▶ [What to do]: Below are lines of data; restate word for word those running from the line containing "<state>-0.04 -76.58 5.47" to the line containing "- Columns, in", inclusive, and no others.

———

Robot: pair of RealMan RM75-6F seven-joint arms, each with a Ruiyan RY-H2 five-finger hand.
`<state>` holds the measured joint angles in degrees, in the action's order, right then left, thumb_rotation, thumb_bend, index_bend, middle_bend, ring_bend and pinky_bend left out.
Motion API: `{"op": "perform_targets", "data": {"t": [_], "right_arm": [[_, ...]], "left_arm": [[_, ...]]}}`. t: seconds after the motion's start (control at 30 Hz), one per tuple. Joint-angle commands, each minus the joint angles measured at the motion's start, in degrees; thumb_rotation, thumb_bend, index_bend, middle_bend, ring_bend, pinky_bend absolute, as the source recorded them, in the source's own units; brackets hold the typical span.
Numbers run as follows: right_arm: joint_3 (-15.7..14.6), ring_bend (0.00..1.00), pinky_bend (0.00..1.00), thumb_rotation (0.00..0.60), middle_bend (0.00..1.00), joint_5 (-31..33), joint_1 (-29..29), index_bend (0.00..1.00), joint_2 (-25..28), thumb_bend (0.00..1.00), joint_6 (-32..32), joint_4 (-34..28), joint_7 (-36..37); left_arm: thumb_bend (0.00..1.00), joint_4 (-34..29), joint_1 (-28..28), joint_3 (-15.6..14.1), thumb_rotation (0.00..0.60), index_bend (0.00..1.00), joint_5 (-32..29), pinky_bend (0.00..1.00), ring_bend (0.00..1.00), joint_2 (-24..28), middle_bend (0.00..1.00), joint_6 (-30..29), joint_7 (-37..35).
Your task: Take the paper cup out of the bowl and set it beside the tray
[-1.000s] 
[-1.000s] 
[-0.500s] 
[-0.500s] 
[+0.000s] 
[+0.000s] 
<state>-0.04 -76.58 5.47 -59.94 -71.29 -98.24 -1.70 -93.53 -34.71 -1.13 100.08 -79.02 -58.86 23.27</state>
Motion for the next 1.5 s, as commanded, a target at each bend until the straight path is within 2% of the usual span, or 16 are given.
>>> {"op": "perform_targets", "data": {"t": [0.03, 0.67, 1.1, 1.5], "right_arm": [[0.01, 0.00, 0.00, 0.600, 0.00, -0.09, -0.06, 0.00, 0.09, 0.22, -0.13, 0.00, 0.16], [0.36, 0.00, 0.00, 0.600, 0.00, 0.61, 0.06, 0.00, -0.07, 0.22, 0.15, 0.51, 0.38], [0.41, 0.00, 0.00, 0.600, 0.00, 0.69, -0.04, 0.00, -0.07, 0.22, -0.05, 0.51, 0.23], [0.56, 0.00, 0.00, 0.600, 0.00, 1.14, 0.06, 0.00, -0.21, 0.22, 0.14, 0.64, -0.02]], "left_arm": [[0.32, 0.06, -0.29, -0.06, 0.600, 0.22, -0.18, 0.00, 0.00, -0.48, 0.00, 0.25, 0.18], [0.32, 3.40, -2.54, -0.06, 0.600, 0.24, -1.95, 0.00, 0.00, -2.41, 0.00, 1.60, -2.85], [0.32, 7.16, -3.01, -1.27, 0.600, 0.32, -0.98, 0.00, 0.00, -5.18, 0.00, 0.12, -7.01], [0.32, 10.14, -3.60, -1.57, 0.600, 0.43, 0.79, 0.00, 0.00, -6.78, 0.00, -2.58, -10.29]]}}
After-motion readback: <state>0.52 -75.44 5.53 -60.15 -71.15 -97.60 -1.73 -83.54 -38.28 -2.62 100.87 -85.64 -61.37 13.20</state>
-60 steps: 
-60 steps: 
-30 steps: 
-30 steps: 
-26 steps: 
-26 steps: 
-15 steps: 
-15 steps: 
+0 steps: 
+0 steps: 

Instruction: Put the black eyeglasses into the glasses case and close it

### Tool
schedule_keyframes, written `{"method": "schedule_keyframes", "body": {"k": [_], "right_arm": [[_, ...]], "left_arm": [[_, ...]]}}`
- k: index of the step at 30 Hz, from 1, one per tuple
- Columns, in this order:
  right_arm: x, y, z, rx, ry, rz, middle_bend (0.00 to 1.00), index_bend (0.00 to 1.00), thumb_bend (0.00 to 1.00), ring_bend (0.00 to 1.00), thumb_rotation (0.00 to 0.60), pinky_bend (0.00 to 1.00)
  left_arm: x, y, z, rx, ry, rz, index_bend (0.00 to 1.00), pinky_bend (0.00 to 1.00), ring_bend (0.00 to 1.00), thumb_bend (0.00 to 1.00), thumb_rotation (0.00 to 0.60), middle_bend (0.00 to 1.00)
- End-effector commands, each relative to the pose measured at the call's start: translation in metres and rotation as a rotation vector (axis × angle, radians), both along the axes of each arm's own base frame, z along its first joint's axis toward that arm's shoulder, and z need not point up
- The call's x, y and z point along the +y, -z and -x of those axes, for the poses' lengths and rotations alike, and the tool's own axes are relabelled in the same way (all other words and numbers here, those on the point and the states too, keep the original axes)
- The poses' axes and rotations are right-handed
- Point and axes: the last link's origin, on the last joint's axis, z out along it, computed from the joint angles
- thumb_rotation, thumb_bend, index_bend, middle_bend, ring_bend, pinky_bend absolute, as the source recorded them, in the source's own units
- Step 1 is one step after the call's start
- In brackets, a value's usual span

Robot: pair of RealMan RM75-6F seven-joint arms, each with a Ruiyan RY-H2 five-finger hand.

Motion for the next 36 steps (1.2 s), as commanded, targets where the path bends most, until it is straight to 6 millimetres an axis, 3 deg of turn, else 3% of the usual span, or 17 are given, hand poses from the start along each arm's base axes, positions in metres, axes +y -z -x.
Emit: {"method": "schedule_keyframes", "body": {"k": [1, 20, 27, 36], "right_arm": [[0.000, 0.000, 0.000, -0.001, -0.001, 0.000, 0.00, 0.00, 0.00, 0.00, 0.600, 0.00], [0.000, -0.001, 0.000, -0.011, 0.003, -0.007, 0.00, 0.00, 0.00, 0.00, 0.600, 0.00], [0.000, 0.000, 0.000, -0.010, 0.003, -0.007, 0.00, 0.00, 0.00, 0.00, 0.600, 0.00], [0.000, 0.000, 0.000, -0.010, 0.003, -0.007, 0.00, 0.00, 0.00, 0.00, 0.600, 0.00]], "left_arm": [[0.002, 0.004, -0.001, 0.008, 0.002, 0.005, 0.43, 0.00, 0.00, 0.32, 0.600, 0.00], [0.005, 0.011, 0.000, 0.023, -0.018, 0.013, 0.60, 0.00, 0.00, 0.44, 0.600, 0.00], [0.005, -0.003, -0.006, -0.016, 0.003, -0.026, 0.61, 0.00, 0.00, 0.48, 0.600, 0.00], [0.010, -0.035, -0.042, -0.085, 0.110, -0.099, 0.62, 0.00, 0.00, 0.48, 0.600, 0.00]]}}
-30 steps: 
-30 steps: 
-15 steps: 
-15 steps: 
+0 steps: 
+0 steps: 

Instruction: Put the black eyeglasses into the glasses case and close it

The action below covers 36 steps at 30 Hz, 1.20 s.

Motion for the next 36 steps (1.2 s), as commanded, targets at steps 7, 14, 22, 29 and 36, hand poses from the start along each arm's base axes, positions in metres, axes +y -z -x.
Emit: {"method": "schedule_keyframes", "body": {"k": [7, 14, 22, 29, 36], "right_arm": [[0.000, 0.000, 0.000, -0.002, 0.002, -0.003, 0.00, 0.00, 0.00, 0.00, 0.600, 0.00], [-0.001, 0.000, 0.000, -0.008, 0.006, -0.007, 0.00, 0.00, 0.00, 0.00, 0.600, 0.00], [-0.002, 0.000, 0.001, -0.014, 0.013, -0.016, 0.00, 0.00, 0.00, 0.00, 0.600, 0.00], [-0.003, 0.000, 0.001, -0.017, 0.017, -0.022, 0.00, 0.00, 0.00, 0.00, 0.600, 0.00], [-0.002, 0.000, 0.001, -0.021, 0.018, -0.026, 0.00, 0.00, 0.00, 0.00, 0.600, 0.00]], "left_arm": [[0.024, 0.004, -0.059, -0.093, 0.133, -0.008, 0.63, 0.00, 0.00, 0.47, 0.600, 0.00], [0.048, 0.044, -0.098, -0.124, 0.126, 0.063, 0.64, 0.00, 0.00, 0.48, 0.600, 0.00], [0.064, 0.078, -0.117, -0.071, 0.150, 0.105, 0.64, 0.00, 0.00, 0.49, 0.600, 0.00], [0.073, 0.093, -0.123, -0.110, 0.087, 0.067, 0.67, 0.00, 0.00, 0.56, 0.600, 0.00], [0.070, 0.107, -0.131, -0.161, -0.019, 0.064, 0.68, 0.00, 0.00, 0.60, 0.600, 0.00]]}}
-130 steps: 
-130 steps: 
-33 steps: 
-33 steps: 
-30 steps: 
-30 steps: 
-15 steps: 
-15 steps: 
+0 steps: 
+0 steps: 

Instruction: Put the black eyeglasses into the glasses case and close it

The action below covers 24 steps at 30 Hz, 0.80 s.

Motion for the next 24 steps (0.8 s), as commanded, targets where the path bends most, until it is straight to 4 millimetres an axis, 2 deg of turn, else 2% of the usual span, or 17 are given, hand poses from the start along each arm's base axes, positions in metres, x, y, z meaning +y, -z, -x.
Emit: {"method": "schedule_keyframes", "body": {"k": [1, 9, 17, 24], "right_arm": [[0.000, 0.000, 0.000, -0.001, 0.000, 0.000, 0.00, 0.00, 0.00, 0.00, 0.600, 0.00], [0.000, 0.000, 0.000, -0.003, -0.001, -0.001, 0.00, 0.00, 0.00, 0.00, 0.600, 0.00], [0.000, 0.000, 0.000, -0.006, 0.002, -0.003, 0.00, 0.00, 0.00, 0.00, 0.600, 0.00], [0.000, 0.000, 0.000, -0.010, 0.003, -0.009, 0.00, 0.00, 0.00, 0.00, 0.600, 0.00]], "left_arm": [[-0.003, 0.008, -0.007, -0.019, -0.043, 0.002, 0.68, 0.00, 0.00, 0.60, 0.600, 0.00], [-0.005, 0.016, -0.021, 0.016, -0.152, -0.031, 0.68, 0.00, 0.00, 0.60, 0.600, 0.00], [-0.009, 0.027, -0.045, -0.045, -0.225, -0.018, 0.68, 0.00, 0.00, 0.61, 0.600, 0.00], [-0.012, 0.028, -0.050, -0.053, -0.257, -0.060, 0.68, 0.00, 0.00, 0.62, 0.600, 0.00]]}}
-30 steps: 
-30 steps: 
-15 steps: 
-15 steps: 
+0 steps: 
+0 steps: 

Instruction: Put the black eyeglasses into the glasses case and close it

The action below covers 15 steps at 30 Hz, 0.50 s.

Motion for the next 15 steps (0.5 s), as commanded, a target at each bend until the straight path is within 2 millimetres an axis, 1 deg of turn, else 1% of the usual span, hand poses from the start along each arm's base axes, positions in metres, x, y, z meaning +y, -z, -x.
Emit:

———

▶ [Expected answer]:
<state>-0.04 -76.58 5.47 -59.94 -71.29 -98.24 -1.70 -93.53 -34.71 -1.13 100.08 -79.02 -58.86 23.27</state>
Motion for the next 1.5 s, as commanded, a target at each bend until the straight path is within 2% of the usual span, or 16 are given.
>>> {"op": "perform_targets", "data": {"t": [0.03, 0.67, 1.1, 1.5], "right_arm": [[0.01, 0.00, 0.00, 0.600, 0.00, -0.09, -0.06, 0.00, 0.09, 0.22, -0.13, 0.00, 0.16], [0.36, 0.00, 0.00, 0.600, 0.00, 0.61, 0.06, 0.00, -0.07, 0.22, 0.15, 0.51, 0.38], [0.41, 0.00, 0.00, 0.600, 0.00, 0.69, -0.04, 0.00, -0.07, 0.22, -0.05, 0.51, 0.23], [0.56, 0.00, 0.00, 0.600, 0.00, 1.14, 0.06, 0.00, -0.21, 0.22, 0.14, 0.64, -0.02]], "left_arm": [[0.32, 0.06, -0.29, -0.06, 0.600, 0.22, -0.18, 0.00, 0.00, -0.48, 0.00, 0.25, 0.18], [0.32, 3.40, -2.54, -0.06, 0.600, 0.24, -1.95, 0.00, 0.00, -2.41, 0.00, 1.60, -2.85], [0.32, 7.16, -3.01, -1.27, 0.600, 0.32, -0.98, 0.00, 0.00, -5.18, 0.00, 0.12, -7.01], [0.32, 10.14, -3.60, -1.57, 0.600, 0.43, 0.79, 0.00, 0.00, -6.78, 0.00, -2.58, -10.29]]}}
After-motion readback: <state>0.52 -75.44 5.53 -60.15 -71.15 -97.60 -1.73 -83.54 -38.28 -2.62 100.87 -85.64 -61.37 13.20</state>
-60 steps: 
-60 steps: 
-30 steps: 
-30 steps: 
-26 steps: 
-26 steps: 
-15 steps: 
-15 steps: 
+0 steps: 
+0 steps: 

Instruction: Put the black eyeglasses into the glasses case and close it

### Tool
schedule_keyframes, written `{"method": "schedule_keyframes", "body": {"k": [_], "right_arm": [[_, ...]], "left_arm": [[_, ...]]}}`
- k: index of the step at 30 Hz, from 1, one per tuple
- Columns, in this order:

The exercise has been carried out in full.